Real academics don’t take vacations?

Our recent post “Help Dr. X take their vacation” received many spirited replies.

Some offered practical suggestions for Lecturers like Dr. X who teach three terms a year:

  • Post online content instead of class instruction for two weeks. How would chairs feel about this? What about students who listen to the online content and then email with a question or ask for help? Would the answer “I’m on vacation and will get back to you” be satisfactory?
  • Get someone else to cover your classes for two weeks. This sounds great, except … who would that be? Would you regularly take on extra work to “cover” for a colleague on vacation?
  • Take a holiday during fall break and reading week. Since many faculty use the “break” to mark or to prepare, a holiday at this time would take very careful planning. And some faculty have been called out for not being available to students or for not answering work emails during these times.

It’s also worth noting that Lecturers are far more likely than Professors to be held to the requirements of Memorandum of Agreement 11.2.3: “Vacation shall be scheduled at a time or times which are mutually satisfactory to the Member and the Department Chair.”

But some replies to the blog, both in the comments and elsewhere, hinted that vacations weren’t really the “done thing.”

Do academics even take vacations?

A recent meme suggests that eschewing vacations is a particularly North American phenomenon.

Could the “American” attitude also be the normal academic one? Do we dismiss the very idea of taking time away from our jobs?

If so, what are the costs of an academic culture that values, not just work, but overwork? What, for example, are we modelling for (and expecting from) our graduate students if “no vacations” is the accepted norm? Is this healthy—physically, socially, psychologically?

What are our families missing out on if we can’t make time for vacations with them? And what are our neighbourhoods and communities missing out on if we can’t make time to enjoy and participate in activities and events?

Vacations are part of a healthy workplace

As we pointed out in our last post, Waterloo’s Strategic Plan states that the University should “Be a people-centered institution committed to genuine care, concern, respect, inclusivity and well-being for all.” Included in the recommended “Health and Lifestyle Practices” are those that “foster personal development and supportive environments for mental health and resilience, physical health, social inclusion, belonging and spiritual well-being.”

Vacations can play an integral role in all of these—and thus in making UW a healthy workplace. We should each do our part taking our vacation time and encouraging colleagues to take their vacation. Taking time away from work means that we can come back refreshed, energised, and ready to again engage in our work as scholars and teachers.

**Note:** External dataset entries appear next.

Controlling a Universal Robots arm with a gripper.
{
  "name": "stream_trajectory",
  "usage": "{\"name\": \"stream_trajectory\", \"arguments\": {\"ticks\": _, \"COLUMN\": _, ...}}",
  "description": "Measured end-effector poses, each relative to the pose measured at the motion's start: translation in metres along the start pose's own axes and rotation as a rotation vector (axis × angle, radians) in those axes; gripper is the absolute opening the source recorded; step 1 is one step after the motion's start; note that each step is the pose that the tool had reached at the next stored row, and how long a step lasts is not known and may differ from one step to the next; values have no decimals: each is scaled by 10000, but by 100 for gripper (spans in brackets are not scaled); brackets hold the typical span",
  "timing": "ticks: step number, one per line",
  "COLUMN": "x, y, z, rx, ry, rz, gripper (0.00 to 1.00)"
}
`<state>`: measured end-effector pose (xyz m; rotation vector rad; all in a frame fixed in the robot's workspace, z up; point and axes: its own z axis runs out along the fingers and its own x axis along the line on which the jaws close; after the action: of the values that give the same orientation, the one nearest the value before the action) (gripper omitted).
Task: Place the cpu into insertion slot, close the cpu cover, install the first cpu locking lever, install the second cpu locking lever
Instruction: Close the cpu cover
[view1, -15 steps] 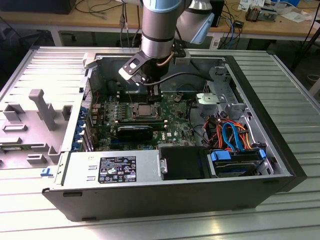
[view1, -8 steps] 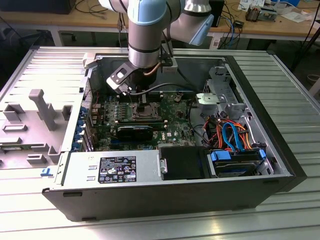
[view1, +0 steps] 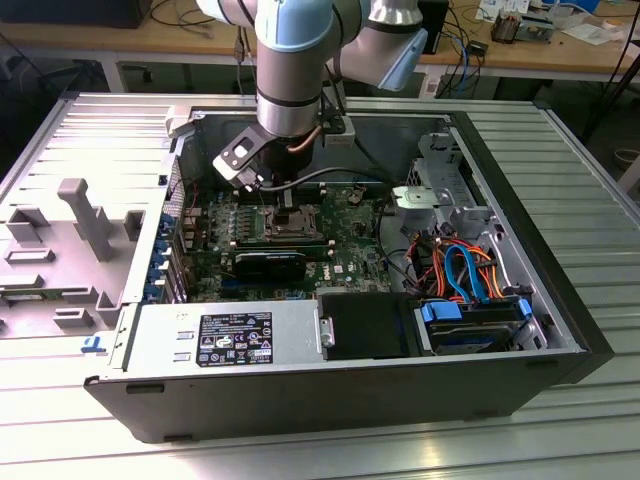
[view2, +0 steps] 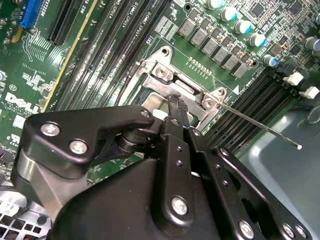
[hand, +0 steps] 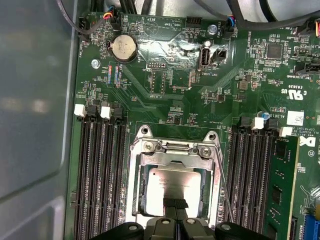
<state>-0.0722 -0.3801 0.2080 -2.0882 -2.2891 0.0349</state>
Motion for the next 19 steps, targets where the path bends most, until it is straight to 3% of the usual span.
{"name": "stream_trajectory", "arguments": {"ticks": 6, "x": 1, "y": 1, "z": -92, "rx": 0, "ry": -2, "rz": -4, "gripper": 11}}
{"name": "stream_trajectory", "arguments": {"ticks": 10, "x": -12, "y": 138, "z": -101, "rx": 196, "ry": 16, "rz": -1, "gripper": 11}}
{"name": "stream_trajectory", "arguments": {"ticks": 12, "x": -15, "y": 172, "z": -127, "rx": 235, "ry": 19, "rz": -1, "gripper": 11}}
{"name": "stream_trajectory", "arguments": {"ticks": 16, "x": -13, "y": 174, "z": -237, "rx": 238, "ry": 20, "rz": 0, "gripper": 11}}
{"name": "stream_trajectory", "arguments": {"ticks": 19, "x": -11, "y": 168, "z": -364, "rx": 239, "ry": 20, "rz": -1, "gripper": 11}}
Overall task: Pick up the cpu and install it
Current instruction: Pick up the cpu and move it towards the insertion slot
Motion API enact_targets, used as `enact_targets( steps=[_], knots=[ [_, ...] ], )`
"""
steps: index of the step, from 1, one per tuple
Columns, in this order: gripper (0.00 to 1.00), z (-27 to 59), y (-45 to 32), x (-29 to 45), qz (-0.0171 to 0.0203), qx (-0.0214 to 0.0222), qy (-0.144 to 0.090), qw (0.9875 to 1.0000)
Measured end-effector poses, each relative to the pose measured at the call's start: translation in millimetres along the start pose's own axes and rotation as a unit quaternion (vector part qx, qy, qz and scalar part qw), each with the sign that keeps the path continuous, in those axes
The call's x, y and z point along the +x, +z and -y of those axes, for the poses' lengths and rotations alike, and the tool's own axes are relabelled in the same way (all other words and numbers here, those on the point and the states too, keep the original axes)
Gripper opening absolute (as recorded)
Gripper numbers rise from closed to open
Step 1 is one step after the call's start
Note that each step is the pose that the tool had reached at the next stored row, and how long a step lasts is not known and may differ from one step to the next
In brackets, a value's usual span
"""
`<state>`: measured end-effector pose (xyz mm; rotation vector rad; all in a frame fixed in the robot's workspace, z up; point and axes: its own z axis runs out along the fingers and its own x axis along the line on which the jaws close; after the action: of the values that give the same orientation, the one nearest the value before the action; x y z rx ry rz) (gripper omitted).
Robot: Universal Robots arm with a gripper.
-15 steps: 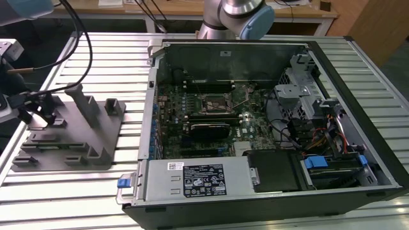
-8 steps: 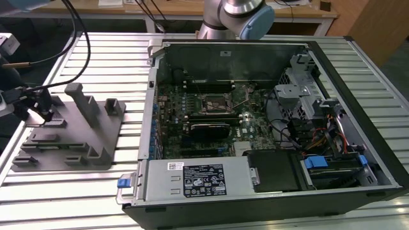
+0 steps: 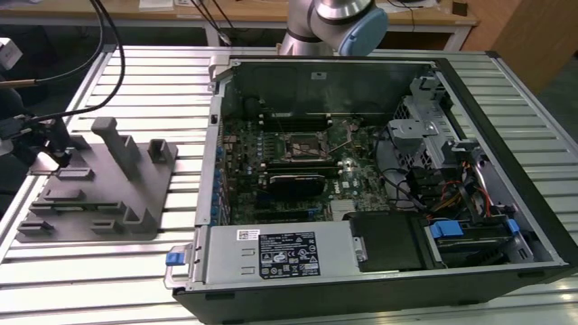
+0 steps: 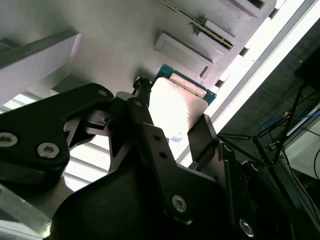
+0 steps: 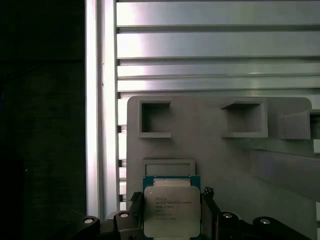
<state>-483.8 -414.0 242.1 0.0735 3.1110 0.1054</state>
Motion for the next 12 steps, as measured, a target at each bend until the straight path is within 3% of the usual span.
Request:
enact_targets(
  steps=[12],
  knots=[
    [0.54, -1.4, -15.0, -0.4, 0.0000, 0.0000, 0.000, 1.0000]
  ],
)
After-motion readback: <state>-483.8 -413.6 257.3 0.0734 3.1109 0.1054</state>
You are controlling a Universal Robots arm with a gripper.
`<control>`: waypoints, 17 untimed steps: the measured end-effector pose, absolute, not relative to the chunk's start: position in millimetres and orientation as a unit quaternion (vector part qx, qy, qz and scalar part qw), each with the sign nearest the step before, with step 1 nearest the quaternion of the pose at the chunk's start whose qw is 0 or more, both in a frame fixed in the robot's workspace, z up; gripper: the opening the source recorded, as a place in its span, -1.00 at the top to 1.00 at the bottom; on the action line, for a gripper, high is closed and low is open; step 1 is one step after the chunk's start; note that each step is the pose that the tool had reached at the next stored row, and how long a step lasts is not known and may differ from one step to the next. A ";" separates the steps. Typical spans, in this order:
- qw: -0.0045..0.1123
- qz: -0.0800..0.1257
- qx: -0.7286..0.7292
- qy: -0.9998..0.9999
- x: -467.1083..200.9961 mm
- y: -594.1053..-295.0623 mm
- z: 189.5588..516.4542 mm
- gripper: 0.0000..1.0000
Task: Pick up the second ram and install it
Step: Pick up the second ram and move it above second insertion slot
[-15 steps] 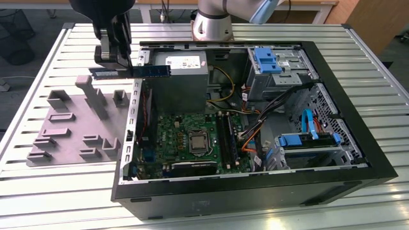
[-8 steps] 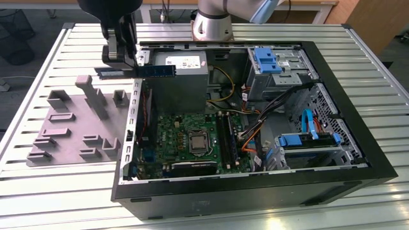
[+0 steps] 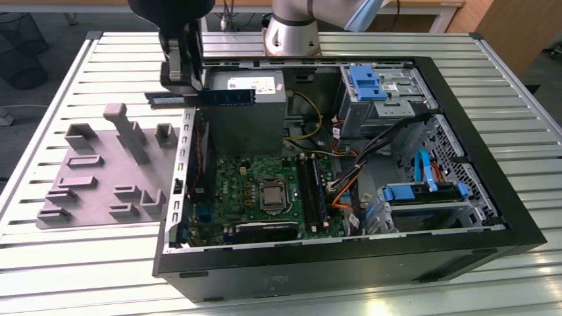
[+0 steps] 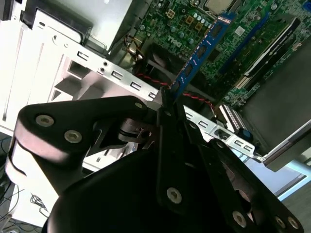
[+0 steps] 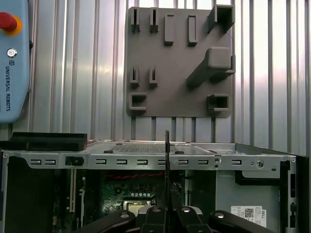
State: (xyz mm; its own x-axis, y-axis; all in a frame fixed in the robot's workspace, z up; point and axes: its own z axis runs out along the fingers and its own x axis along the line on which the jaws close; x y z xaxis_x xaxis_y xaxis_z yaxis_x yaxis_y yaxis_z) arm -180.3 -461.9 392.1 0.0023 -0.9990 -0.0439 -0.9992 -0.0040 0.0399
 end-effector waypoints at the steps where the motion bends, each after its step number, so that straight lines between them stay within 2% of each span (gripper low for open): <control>1: 0.001 0.030 -0.708 0.706 -178.6 -461.9 392.1 0.72; 17: 0.001 0.030 -0.708 0.706 -156.8 -461.9 392.0 0.72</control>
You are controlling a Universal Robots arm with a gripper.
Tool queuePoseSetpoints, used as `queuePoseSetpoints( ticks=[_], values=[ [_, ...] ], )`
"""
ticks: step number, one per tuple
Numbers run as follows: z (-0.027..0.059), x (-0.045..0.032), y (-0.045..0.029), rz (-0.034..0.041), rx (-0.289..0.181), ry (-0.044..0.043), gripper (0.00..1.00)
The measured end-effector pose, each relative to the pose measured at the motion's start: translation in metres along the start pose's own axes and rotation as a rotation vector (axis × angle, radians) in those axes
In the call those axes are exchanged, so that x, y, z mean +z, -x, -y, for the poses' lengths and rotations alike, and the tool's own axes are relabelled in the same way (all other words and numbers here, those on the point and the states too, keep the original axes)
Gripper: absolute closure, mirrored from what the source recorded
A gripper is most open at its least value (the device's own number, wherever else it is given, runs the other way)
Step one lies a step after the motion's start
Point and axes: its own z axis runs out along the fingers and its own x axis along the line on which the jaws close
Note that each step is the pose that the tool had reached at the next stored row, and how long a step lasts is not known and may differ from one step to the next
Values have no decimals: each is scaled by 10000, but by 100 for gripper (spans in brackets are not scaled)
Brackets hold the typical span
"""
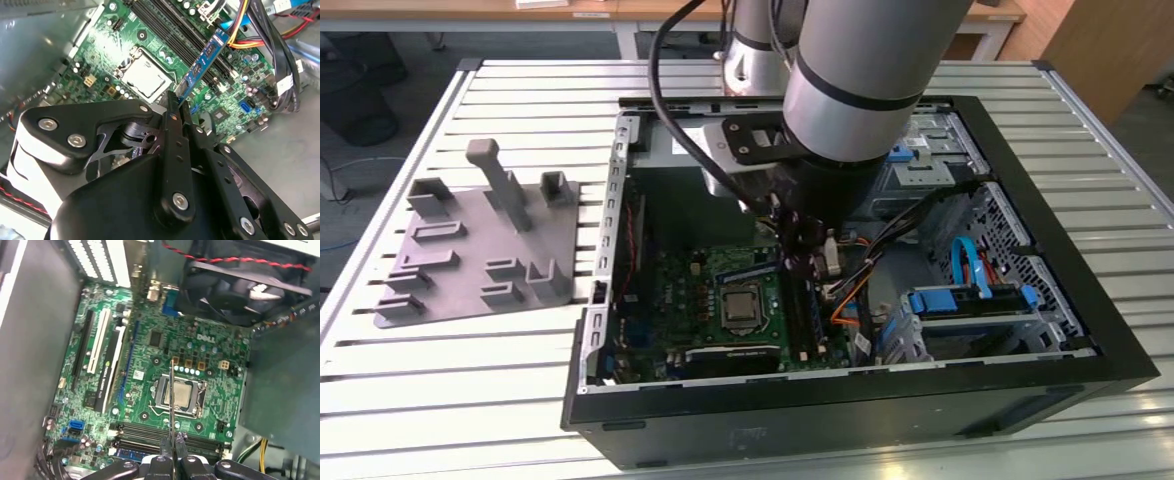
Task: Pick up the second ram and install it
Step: 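Insert the second ram into the second slot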
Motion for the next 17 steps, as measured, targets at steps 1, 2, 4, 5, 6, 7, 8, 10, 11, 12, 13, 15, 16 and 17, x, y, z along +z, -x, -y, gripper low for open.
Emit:
queuePoseSetpoints(
  ticks=[1, 2, 4, 5, 6, 7, 8, 10, 11, 12, 13, 15, 16, 17],
  values=[
    [0, 0, 0, -11, -153, 12, 86],
    [0, 0, 0, -22, -305, 23, 86],
    [0, 0, 0, -43, -581, 45, 86],
    [0, 0, 0, -52, -699, 54, 86],
    [0, 0, 0, -59, -817, 63, 86],
    [0, 0, 0, -68, -938, 72, 86],
    [0, 0, 0, -77, -1056, 82, 86],
    [0, 0, 0, -95, -1302, 101, 86],
    [0, 0, 0, -104, -1424, 110, 86],
    [0, 0, 0, -113, -1558, 120, 86],
    [0, 0, 0, -123, -1680, 130, 86],
    [0, 0, 0, -139, -1900, 147, 86],
    [0, 0, 0, -145, -1986, 154, 86],
    [0, 0, 0, -151, -2076, 161, 86]
  ],
)
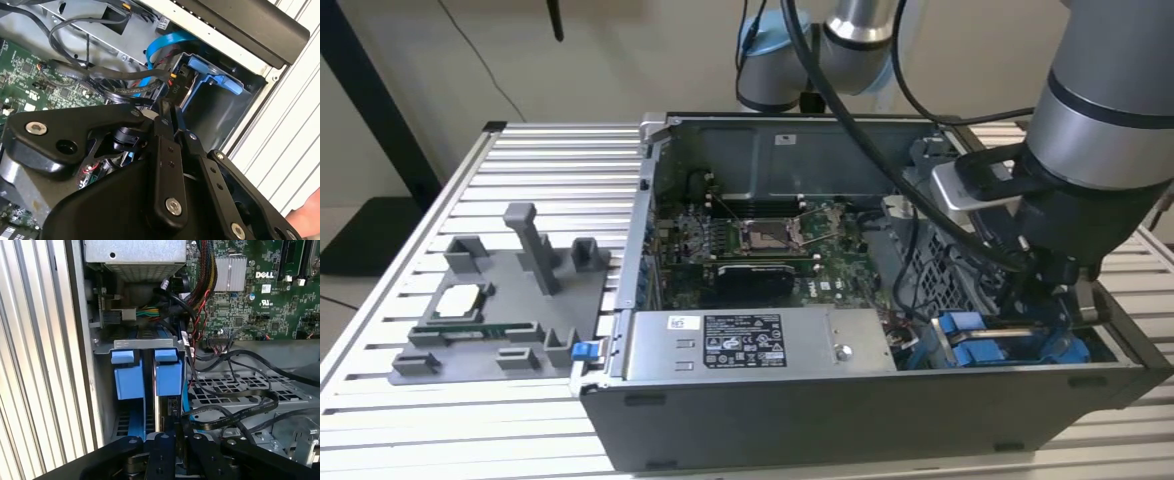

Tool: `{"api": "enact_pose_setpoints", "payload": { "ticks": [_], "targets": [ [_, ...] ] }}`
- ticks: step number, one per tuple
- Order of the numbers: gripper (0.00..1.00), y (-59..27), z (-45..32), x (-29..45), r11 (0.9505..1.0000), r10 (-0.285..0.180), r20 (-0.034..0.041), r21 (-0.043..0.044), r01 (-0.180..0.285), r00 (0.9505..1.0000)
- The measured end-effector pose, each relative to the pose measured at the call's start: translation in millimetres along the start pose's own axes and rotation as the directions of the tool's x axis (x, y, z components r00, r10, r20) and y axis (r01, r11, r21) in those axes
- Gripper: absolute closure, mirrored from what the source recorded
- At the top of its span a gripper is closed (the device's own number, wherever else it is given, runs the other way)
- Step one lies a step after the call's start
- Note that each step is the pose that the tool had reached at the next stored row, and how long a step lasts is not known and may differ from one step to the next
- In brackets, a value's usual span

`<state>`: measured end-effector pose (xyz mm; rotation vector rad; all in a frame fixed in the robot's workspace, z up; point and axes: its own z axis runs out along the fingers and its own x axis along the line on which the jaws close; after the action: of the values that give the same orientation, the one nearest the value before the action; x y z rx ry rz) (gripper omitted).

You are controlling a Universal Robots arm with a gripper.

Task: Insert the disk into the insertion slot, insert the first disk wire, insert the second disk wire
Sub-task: 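Insert the second disk wire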

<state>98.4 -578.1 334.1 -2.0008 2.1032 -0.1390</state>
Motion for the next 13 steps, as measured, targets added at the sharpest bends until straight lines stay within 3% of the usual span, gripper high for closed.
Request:
{"api": "enact_pose_setpoints", "payload": {
  "ticks": [11, 12, 13],
  "targets": [
    [1.00, 0.3, 3.5, 0.5, 1.0000, -0.001, -0.0032, -0.0007, 0.001, 1.0000],
    [0.00, 0.2, 3.0, 0.4, 1.0000, 0.000, -0.0023, -0.0009, 0.000, 1.0000],
    [0.00, -0.4, 0.3, 0.2, 1.0000, 0.000, -0.0009, -0.0008, 0.000, 1.0000]
  ]
}}
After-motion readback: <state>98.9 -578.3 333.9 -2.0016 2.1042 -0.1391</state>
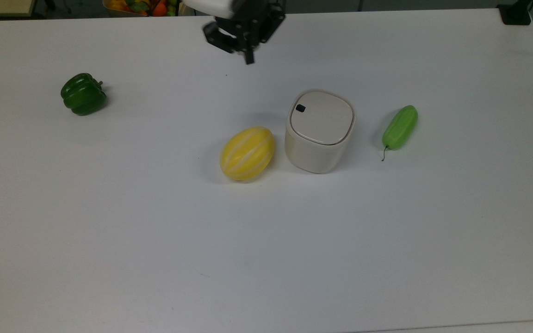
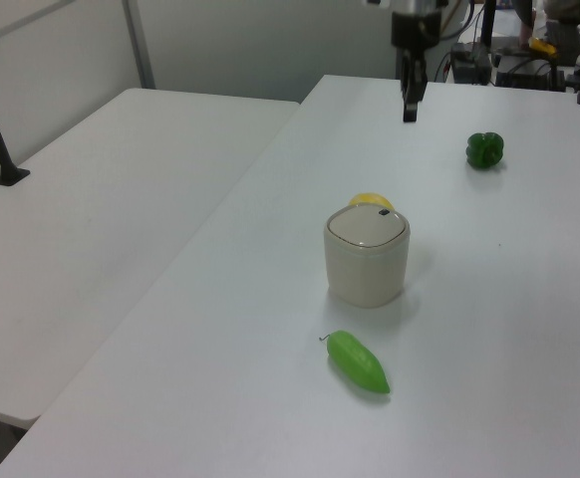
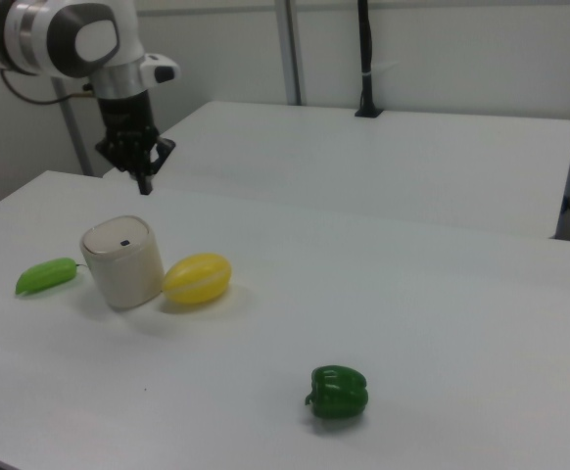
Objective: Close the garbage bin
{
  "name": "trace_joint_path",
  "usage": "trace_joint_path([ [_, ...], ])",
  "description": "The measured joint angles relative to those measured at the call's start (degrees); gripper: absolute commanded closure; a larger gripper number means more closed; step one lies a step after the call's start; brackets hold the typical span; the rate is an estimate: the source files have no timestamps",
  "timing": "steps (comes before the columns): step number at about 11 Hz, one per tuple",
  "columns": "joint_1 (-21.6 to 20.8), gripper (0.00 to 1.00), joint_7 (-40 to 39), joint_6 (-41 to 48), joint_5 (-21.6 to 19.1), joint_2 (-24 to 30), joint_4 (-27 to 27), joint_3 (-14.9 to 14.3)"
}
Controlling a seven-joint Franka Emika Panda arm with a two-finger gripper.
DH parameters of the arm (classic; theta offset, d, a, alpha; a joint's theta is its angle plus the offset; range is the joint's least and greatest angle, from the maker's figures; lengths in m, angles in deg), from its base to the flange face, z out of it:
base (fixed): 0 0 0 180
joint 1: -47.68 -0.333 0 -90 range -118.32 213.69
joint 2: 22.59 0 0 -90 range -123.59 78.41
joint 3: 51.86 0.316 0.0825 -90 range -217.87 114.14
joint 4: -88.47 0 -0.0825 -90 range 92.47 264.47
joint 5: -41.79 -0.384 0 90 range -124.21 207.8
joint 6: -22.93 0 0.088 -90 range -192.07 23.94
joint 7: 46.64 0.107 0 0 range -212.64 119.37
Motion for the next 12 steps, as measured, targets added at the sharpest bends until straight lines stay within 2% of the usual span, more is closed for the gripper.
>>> trace_joint_path([
  [1, 2.34, 0.94, 5.08, 0.18, 0.05, 0.87, 0.03, 0.04],
  [2, 5.36, 0.65, 9.74, 1.4, 0.15, 1.83, 0.05, 0.3],
  [3, 8.36, 0.01, 13.98, 3.47, 0.85, 2.86, 0.05, 0.79],
  [5, 12.43, 0.0, 19.9, 6.71, 1.83, 4.66, 0.1, 1.38],
  [6, 13.67, 0.0, 20.13, 7.13, 1.86, 5.2, 0.2, 1.48],
  [8, 14.37, 0.0, 20.13, 7.54, 2.04, 5.37, 0.74, 1.63],
  [12, 14.59, 0.0, 14.57, 7.54, 4.91, 5.36, 1.45, 1.89],
])
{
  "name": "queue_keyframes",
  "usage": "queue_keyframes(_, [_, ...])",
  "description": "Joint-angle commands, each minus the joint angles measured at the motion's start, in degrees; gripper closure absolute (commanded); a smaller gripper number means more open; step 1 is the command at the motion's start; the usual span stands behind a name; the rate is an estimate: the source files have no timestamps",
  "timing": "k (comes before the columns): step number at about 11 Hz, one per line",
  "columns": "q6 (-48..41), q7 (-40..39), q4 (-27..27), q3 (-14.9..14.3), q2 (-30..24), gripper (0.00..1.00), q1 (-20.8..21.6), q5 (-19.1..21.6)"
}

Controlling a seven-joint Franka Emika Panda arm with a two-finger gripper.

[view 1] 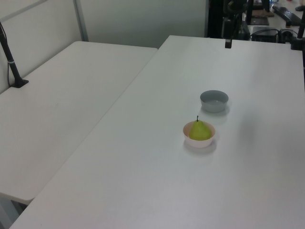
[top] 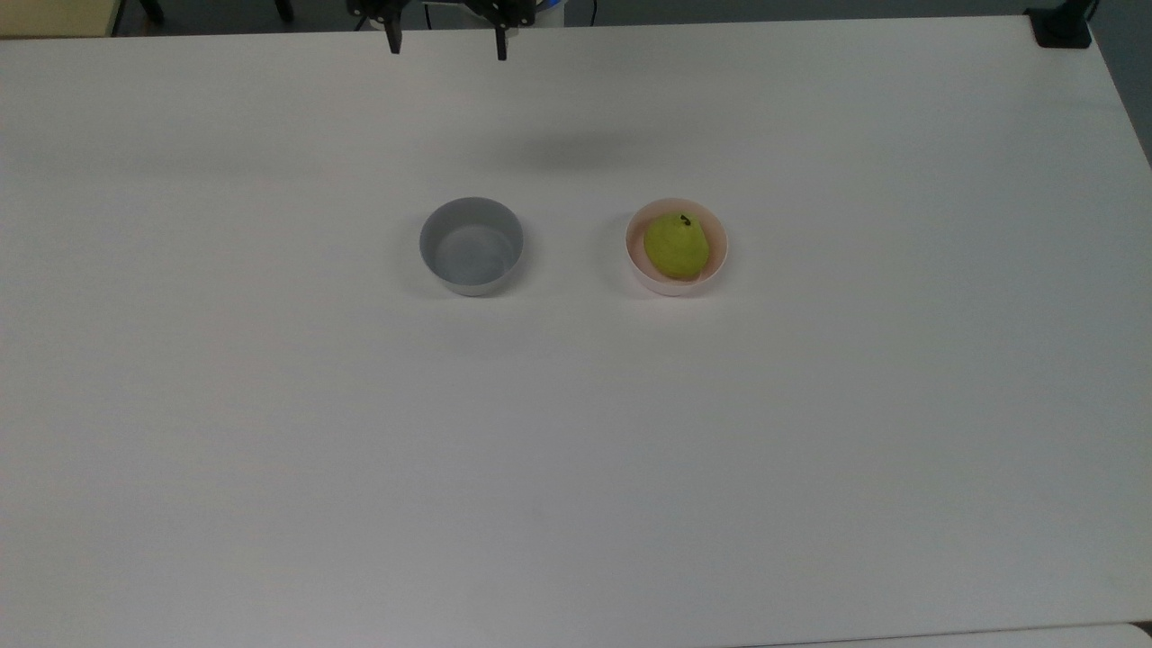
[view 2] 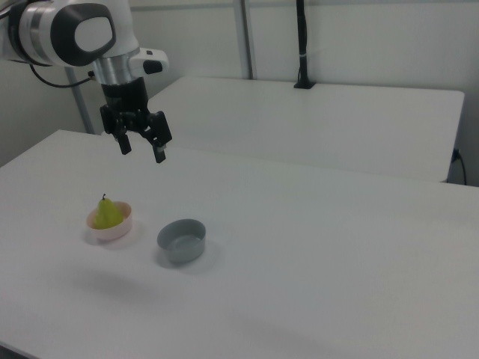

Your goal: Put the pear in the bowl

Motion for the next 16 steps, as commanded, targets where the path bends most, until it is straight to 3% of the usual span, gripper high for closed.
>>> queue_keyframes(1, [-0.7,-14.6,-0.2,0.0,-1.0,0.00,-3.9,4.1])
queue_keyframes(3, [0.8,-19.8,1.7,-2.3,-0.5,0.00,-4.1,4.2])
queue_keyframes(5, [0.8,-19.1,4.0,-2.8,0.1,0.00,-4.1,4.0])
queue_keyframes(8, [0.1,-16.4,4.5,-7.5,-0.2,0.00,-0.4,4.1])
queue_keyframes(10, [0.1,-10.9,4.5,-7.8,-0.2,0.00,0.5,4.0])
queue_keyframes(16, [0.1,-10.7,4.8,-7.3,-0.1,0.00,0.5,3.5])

One of the issues that the FAUW team is hoping to address in Policy 76 (Faculty Appointments) and Policy 77 (Tenure and Promotion of Faculty Members) is workload, one component of which is a regular non-teaching term for teaching-intensive faculty. This non-teaching term greatly affects lecturers’ ability to take their full vacation allotment. Learn more about our Policy 76 and 77 goals on our website.

One thought on “Real academics don’t take vacations?

  1. I’m just back from a one-week vacation. Fortunately, as a tenured faculty member teaching in 2 of 3 terms, this is fairly easy to schedule.

    I’ve noticed that in New Zealand, 1) colleagues are far more likely to be co-teaching and 2) the government required universities to actually track faculty vacation time as of a few years back. I’m not sure I like change (2) but (1) can certainly be helpful and occasionally exists at Waterloo.

    Also, being influenced by the US system isn’t great here. I believe many faculty contracts there make it really difficult to take (paid) vacation, since they are 9-month contracts and then grants cover some, but not all, of the other 3 months. That is just a really weird system.

    I’ve had Canadian mentors at McGill who always took 3 weeks off in July/August to go to the cottage so it seemed pretty normalized for me. I also call the quiet time at the end of August “Deans’ Vacation Season”, as no one seems to be around.